▶ REQUIREMENT: Your output should be the complete listing, word for word, with no pictures in it.

++++ DATA

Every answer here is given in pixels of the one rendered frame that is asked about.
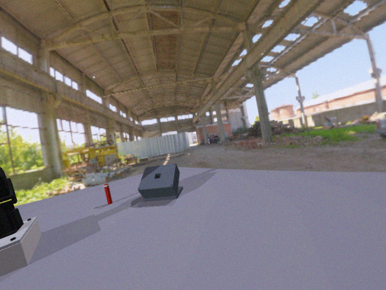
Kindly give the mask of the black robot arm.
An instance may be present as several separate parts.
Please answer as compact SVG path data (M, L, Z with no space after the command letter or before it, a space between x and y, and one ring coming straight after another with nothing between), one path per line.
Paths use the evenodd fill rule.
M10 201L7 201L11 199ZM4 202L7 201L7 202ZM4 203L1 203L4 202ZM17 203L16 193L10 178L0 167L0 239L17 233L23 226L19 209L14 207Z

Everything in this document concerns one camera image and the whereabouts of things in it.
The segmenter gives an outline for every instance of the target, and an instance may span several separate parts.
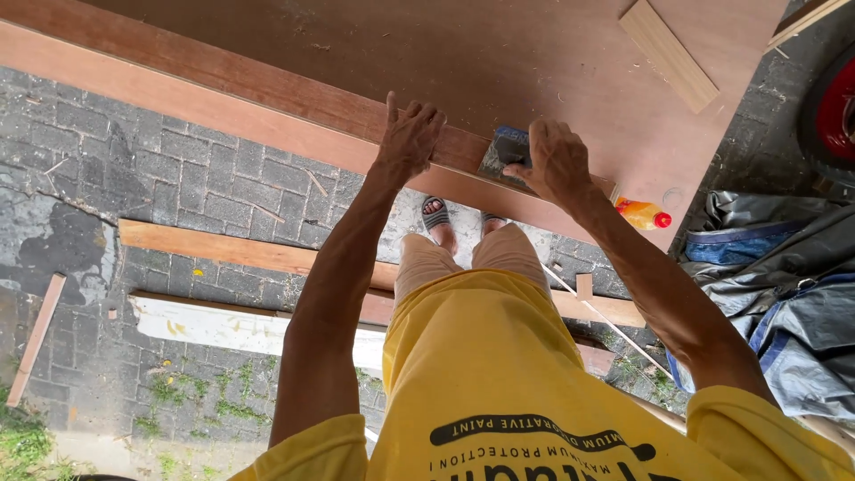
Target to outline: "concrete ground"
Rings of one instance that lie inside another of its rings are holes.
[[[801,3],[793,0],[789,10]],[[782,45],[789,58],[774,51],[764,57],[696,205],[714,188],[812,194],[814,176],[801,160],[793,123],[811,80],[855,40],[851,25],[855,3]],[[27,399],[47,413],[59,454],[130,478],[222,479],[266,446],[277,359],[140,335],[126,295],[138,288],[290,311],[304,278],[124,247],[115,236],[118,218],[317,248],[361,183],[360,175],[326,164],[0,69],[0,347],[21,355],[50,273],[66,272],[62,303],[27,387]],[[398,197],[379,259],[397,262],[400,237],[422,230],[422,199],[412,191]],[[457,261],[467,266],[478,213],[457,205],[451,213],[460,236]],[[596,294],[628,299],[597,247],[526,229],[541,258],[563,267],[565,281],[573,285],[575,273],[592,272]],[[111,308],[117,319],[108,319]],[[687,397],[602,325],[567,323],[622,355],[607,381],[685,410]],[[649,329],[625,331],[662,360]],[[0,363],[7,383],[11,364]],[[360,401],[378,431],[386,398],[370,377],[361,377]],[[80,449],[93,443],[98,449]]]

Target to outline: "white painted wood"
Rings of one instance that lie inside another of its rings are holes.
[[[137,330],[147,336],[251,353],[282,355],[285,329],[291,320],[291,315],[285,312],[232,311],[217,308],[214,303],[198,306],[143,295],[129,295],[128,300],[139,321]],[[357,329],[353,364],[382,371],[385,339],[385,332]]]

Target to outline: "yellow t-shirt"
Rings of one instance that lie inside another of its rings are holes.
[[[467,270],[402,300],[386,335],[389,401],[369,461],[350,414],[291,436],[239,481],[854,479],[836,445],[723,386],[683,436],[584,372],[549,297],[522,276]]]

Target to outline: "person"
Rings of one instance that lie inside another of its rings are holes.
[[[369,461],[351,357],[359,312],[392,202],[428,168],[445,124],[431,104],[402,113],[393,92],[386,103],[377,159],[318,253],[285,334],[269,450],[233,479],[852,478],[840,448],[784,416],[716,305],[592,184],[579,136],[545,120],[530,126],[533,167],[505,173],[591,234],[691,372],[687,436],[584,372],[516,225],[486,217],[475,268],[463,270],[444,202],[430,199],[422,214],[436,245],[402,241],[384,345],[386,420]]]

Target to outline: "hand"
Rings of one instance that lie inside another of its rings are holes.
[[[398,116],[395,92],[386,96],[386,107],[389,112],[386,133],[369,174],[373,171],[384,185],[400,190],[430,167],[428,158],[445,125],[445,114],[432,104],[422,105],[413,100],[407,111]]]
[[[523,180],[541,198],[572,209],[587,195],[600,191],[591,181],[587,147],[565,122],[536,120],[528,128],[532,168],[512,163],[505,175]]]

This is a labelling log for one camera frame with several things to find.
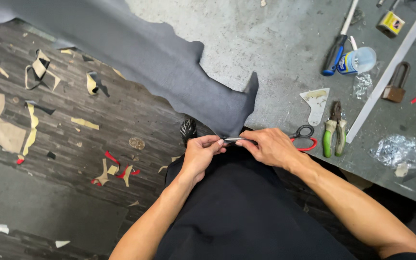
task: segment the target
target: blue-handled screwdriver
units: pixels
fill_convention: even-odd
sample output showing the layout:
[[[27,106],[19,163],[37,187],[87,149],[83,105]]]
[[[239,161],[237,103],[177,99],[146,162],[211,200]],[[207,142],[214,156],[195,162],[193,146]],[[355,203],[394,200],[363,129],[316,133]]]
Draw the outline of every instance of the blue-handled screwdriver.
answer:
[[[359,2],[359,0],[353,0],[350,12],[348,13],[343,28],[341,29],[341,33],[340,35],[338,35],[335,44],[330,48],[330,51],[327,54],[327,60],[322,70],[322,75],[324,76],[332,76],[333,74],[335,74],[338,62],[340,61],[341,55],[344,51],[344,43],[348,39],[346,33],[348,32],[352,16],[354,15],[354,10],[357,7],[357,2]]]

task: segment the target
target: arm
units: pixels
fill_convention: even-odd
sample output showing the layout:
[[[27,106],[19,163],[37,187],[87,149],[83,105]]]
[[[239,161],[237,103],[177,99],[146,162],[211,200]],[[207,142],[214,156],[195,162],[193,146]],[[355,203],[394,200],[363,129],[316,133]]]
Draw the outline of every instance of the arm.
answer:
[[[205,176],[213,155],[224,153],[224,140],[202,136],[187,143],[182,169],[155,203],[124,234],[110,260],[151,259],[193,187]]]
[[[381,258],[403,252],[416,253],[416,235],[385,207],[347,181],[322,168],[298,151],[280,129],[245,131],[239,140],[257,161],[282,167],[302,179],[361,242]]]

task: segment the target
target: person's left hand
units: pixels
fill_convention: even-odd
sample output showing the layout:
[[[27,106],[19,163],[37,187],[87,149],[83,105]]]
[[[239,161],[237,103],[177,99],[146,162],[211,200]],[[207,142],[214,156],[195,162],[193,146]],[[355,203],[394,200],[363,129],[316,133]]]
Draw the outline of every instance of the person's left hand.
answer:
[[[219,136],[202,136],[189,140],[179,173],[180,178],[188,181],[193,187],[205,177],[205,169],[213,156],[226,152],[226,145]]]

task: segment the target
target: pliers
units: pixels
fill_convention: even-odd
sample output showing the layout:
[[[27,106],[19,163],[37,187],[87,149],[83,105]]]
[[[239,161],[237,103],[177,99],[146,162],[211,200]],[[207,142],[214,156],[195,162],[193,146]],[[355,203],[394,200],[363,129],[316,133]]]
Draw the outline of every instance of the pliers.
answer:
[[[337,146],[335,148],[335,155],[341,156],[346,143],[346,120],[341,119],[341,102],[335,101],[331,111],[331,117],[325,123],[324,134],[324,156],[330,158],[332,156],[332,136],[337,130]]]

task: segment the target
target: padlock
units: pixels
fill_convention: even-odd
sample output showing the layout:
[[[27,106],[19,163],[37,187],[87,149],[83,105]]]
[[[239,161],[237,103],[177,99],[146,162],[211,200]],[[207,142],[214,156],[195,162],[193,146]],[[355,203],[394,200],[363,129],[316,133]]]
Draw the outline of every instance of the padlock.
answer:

++++++++

▶ SOLUTION FOR THIS PROBLEM:
Every answer here is given in pixels of the one rendered frame that is asked about.
Kindly give the mask of the black robot arm.
An instance may be present as several separate parts.
Please answer as compact SVG path data (M, L, Z with no space after the command letter or before it, a space between x and y, and one ring coming straight after another with nothing between), one path per line.
Paths use the evenodd fill rule.
M10 201L7 201L11 199ZM4 202L7 201L7 202ZM4 203L1 203L4 202ZM17 203L16 193L10 178L0 167L0 239L17 233L23 226L19 209L14 207Z

Everything in this document concerns one camera image and the whereabouts of things in it.
The segmenter gives an outline for every instance of the target, and an instance may span several separate parts.
Target to outline: "concrete ground"
Rings of one instance that lie inside another of its rings are holes.
[[[801,3],[793,0],[789,10]],[[782,45],[789,58],[774,51],[764,57],[696,205],[714,188],[812,194],[814,176],[801,160],[793,123],[811,80],[855,40],[851,25],[855,3]],[[27,399],[47,413],[59,454],[130,478],[222,479],[266,446],[277,359],[140,335],[126,295],[138,288],[290,311],[304,278],[124,247],[115,236],[118,218],[317,248],[361,183],[360,175],[326,164],[0,69],[0,347],[21,355],[50,273],[66,272],[62,303],[27,387]],[[398,197],[379,259],[397,262],[400,237],[422,230],[422,199],[412,191]],[[457,261],[467,266],[478,213],[457,205],[451,213],[460,236]],[[596,294],[628,299],[597,247],[526,229],[541,258],[563,267],[565,281],[573,285],[575,273],[592,272]],[[111,308],[117,319],[108,319]],[[687,397],[602,325],[567,323],[622,355],[607,381],[685,410]],[[649,329],[625,331],[662,360]],[[0,363],[7,383],[11,364]],[[360,401],[378,431],[386,398],[370,377],[361,377]],[[80,449],[93,443],[98,449]]]

Target to outline: "white painted wood"
Rings of one instance that lie inside another of its rings are holes.
[[[137,330],[147,336],[251,353],[282,355],[285,329],[291,320],[291,315],[285,312],[232,311],[217,308],[214,303],[198,306],[143,295],[129,295],[128,300],[139,321]],[[357,329],[353,364],[382,371],[385,339],[385,332]]]

Target to outline: "yellow t-shirt"
Rings of one instance that lie inside another of its rings are holes.
[[[467,270],[402,300],[386,335],[389,401],[369,461],[350,414],[291,436],[239,481],[854,479],[836,445],[723,386],[683,436],[584,372],[549,297],[522,276]]]

Target to outline: "person"
Rings of one instance that lie inside another of its rings are holes.
[[[369,461],[351,357],[359,312],[392,202],[428,168],[445,124],[431,104],[402,113],[393,92],[386,103],[377,159],[318,253],[285,334],[269,450],[233,479],[852,478],[840,448],[784,416],[716,305],[592,184],[579,136],[545,120],[530,126],[533,167],[505,173],[591,234],[691,372],[687,436],[584,372],[516,225],[486,217],[475,268],[463,270],[444,202],[430,199],[422,214],[436,245],[402,241],[384,345],[386,420]]]

Target to outline: "hand"
Rings of one instance that lie inside another of its rings are holes.
[[[398,116],[395,92],[386,96],[386,107],[389,112],[386,133],[369,174],[373,171],[384,185],[400,190],[430,167],[428,158],[445,125],[445,114],[432,104],[422,105],[413,100],[407,111]]]
[[[523,180],[541,198],[572,209],[587,195],[600,191],[591,181],[587,147],[565,122],[536,120],[528,128],[532,168],[512,163],[505,175]]]

This is a labelling log for one camera frame with several things to find.
task: segment the target
target: blue-handled screwdriver
units: pixels
fill_convention: even-odd
sample output showing the layout:
[[[27,106],[19,163],[37,187],[87,149],[83,105]]]
[[[239,161],[237,103],[177,99],[146,162],[211,200]],[[207,142],[214,156],[195,162],[193,146]],[[355,203],[394,200],[363,129],[316,133]]]
Draw the outline of every instance of the blue-handled screwdriver.
answer:
[[[359,2],[359,0],[353,0],[350,12],[348,13],[343,28],[341,29],[341,33],[340,35],[338,35],[335,44],[330,48],[330,51],[327,54],[327,60],[322,70],[322,75],[324,76],[332,76],[333,74],[335,74],[338,62],[340,61],[341,55],[344,51],[344,43],[348,39],[346,33],[348,32],[352,16],[354,15],[354,10],[357,7],[357,2]]]

task: segment the target
target: arm
units: pixels
fill_convention: even-odd
sample output showing the layout:
[[[27,106],[19,163],[37,187],[87,149],[83,105]]]
[[[239,161],[237,103],[177,99],[146,162],[211,200]],[[207,142],[214,156],[195,162],[193,146]],[[355,203],[394,200],[363,129],[316,133]]]
Draw the outline of every instance of the arm.
answer:
[[[205,176],[213,155],[224,153],[224,140],[202,136],[187,143],[182,169],[155,203],[124,234],[110,260],[151,259],[193,187]]]
[[[381,258],[403,252],[416,253],[416,235],[385,207],[347,181],[322,168],[298,151],[280,129],[245,131],[239,140],[257,161],[282,167],[302,179],[361,242]]]

task: segment the target
target: person's left hand
units: pixels
fill_convention: even-odd
sample output showing the layout:
[[[27,106],[19,163],[37,187],[87,149],[83,105]]]
[[[239,161],[237,103],[177,99],[146,162],[211,200]],[[207,142],[214,156],[195,162],[193,146]],[[355,203],[394,200],[363,129],[316,133]]]
Draw the outline of every instance of the person's left hand.
answer:
[[[219,136],[202,136],[189,140],[179,173],[180,178],[188,181],[193,187],[205,177],[205,169],[213,156],[226,152],[226,145]]]

task: segment the target
target: pliers
units: pixels
fill_convention: even-odd
sample output showing the layout:
[[[27,106],[19,163],[37,187],[87,149],[83,105]]]
[[[239,161],[237,103],[177,99],[146,162],[211,200]],[[207,142],[214,156],[195,162],[193,146]],[[355,203],[394,200],[363,129],[316,133]]]
Draw the outline of every instance of the pliers.
answer:
[[[337,146],[335,148],[335,155],[341,156],[346,143],[346,120],[341,119],[341,102],[335,101],[331,111],[331,117],[325,123],[324,134],[324,156],[330,158],[332,156],[332,136],[337,130]]]

task: segment the target
target: padlock
units: pixels
fill_convention: even-odd
sample output showing the layout:
[[[27,106],[19,163],[37,187],[87,149],[83,105]]]
[[[239,161],[237,103],[177,99],[146,162],[211,200]],[[207,142],[214,156],[195,162],[193,146]],[[355,203],[394,200],[363,129],[316,133]]]
Draw the outline of every instance of the padlock.
answer:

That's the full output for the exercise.